ACTION ITEM. Look in the material below for the line holding "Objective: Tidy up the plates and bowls". Set it down exactly, with each later line up to and including the line holding "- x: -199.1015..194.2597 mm".

──────── SUPPLIED MATERIAL ────────

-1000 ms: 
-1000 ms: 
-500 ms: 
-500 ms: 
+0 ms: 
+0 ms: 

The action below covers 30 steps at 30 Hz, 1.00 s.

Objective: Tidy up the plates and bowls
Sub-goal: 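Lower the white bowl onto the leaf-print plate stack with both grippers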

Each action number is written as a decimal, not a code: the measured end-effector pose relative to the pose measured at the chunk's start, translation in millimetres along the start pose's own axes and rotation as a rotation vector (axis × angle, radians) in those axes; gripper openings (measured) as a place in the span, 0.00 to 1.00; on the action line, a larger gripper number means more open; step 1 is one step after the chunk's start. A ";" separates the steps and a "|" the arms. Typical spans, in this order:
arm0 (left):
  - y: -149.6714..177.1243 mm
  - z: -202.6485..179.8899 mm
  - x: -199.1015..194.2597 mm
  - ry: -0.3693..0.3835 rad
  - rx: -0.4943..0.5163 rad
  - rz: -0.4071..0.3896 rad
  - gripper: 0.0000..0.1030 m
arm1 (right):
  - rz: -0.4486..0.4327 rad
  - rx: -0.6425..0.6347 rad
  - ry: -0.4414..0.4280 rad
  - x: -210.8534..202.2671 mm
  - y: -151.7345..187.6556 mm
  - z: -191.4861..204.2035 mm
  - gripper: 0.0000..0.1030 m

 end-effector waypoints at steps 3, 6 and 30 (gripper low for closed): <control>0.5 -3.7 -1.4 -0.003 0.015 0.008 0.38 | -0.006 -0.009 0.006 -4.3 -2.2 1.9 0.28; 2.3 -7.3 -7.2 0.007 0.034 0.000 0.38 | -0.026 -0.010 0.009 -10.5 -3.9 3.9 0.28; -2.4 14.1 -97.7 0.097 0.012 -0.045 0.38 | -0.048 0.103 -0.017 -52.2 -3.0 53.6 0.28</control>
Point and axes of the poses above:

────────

RESPONSE BOX.
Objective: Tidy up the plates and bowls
Sub-goal: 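Lower the white bowl onto the leaf-print plate stack with both grippers
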
Each action number is written as a decimal, not a code: the measured end-effector pose relative to the pose measured at the chunk's start, translation in millimetres along the start pose's own axes and rotation as a rotation vector (axis × angle, radians) in those axes; gripper openings (measured) as a place in the span, 0.00 to 1.00; on the action line, a larger gripper number means more open; step 1 is one step after the chunk's start. A ";" separates the steps and a "|" the arms. Typical spans, in this order:
arm0 (left):
  - y: -149.6714..177.1243 mm
  - z: -202.6485..179.8899 mm
  - x: -199.1015..194.2597 mm

No more work remains in this exercise.